Teaching overseas during the holidays? Whether you celebrate Christmas or not, we hope you’ll have the chance to enjoy some of these unique Christmas traditions from around the world.


Brazilians often begin celebrating on Christmas Eve with fireworks, which can be spectacular displays. Many people also celebrate with barbecues, although traditional Christmas dinner usually consists of ham, turkey, rice, fruits, and vegetables.


In China, only about 1% of the population is Christian, so Christmas is only really popular in the bigger cities. A tradition that’s gaining in popularity, though, is the act of giving apples on Christmas Eve. Many stores will sell apples wrapped in different colored paper. Why apples? In Chinese, Christmas Eve is called ‘Ping An Ye’ (which means quiet or silent night) and the word for apple in Chinese is ‘Ping Guo’, which sounds quite similar.

Families also typically decorate an evergreen tree with lanterns, flowers, and red paper chains that symbolize happiness, which they call a “tree of light.”


Most Egyptian Christians – who make up about 15% of the country’s population – belong to the Coptic Orthodox Church. Because Coptics follow the ancient Julian calendar, Christmas is celebrated on January 7th (which is also true for Orthodox Christians in other countries).


The tradition of putting up a Christmas tree (Tannenbaum) originated in Germany centuries ago, and spread around the world when German immigrants brought the custom to the US. Throughout the month of December, Germans enjoy Christmas markets that sell food and decorations. Perhaps the most famous of these decorations are handmade glass ornaments, which were also imported to the US in the 1800s.


In recent years, Greeks have revived an old tradition of decorating a Christmas boat instead of a Christmas tree. Cities in this seafaring nation will string blue and white lights on an enormous ship decoration in the city center, and many families opt to decorate their own Christmas boat at home.
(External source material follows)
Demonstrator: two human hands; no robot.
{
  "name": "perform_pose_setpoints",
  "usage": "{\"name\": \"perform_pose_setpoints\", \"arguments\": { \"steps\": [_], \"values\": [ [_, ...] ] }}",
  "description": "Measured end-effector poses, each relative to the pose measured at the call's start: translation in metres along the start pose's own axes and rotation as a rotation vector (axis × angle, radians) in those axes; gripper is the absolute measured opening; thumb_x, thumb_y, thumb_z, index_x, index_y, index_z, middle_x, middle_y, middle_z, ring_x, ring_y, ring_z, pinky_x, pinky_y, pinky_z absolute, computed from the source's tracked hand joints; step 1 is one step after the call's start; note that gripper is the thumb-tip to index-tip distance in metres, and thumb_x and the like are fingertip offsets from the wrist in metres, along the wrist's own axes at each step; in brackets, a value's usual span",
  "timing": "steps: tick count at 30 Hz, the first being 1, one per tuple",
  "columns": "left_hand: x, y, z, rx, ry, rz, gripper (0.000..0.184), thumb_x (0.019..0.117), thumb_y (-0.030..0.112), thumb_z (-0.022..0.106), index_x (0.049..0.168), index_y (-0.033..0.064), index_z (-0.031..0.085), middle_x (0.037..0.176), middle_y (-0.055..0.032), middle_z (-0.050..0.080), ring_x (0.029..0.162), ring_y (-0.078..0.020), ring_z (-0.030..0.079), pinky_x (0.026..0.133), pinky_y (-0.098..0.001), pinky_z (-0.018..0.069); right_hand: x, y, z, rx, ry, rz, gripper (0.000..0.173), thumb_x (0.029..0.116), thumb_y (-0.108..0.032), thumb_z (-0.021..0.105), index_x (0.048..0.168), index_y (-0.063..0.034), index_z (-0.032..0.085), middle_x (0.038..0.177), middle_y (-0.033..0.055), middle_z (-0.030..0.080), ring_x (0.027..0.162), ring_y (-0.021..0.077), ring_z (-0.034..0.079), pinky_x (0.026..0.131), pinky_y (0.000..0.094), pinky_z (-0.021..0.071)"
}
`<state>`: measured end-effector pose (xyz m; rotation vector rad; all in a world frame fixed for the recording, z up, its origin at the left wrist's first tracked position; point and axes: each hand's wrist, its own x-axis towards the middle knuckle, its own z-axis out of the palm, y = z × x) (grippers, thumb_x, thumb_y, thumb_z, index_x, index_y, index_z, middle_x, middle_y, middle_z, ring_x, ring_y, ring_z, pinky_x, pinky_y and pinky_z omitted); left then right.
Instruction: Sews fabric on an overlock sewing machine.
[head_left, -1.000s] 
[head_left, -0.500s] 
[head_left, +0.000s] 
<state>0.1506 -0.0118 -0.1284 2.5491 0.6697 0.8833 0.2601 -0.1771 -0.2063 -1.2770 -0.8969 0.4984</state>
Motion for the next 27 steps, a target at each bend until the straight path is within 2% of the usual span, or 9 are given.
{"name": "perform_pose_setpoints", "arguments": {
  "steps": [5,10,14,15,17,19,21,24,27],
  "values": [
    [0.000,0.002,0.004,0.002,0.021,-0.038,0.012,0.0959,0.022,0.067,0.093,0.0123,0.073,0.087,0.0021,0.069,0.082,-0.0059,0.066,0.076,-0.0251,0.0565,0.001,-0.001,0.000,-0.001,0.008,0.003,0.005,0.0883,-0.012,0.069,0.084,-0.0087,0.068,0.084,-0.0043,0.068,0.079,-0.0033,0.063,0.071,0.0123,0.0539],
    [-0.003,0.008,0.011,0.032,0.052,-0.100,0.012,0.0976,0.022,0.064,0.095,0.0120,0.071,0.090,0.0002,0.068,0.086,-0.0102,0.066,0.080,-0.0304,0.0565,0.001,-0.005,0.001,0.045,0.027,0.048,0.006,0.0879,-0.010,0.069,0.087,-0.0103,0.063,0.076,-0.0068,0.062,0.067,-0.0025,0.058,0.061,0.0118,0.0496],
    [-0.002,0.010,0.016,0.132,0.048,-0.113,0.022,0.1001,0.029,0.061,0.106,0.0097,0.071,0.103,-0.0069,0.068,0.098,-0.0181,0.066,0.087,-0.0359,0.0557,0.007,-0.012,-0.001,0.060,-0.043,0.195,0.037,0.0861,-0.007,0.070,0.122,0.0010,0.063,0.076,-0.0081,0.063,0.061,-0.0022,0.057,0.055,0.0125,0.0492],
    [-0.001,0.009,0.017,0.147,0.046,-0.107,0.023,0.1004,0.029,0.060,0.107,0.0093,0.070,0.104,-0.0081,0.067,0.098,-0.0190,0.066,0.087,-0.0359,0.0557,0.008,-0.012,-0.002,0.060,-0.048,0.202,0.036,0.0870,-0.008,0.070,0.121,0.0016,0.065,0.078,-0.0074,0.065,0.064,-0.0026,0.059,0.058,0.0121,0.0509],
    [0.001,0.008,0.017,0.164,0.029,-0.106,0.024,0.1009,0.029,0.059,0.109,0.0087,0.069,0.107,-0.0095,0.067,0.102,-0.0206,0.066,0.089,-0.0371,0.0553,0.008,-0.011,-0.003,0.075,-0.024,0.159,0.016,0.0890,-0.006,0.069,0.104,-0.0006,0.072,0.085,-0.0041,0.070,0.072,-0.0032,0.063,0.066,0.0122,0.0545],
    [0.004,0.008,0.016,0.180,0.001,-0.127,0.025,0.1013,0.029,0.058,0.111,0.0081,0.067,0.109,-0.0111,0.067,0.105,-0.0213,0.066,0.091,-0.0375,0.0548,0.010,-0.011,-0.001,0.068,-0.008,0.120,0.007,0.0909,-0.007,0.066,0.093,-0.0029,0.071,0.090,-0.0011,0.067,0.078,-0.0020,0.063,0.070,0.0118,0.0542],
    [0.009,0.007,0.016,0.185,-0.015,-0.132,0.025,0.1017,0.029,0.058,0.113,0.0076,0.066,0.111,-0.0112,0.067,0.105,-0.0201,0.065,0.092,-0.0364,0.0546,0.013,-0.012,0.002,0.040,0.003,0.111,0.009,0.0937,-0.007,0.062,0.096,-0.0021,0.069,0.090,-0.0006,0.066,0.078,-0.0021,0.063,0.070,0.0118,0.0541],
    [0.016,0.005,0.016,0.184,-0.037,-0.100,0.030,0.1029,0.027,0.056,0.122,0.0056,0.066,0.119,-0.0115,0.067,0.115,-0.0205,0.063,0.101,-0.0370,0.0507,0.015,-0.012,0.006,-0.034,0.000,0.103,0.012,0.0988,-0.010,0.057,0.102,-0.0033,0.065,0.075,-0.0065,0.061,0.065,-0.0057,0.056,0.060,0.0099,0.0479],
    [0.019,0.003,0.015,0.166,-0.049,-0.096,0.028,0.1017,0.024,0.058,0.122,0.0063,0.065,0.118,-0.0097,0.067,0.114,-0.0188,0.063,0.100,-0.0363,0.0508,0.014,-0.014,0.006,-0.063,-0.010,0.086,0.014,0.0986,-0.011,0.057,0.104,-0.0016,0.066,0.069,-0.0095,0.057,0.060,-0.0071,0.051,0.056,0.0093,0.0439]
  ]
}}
Indian Christians decorate mango or banana trees at Christmas time and sometimes decorate their homes with mango leaves. They also light small oil-burning lamps as Christmas decorations and fill their churches with poinsettias, which are in season in India around Christmas time. Family members exchange presents and baksheesh, or charity, to less fortunate people.


Japan is not traditionally a Christian nation, but they do have secular Christmas traditions, the most surprising of which is lining up around the block on Christmas Eve for KFC. While most people don’t do anything special on Christmas Day itself, Christmas Eve is popular for families and couples to dine with a special ‘Christmas meal’ of fried chicken, cake, and champagne. Lineups for the fast food chain can be 2 hours long in large cities; to avoid this, many people order their Christmas fried chicken early, sometimes months in advance.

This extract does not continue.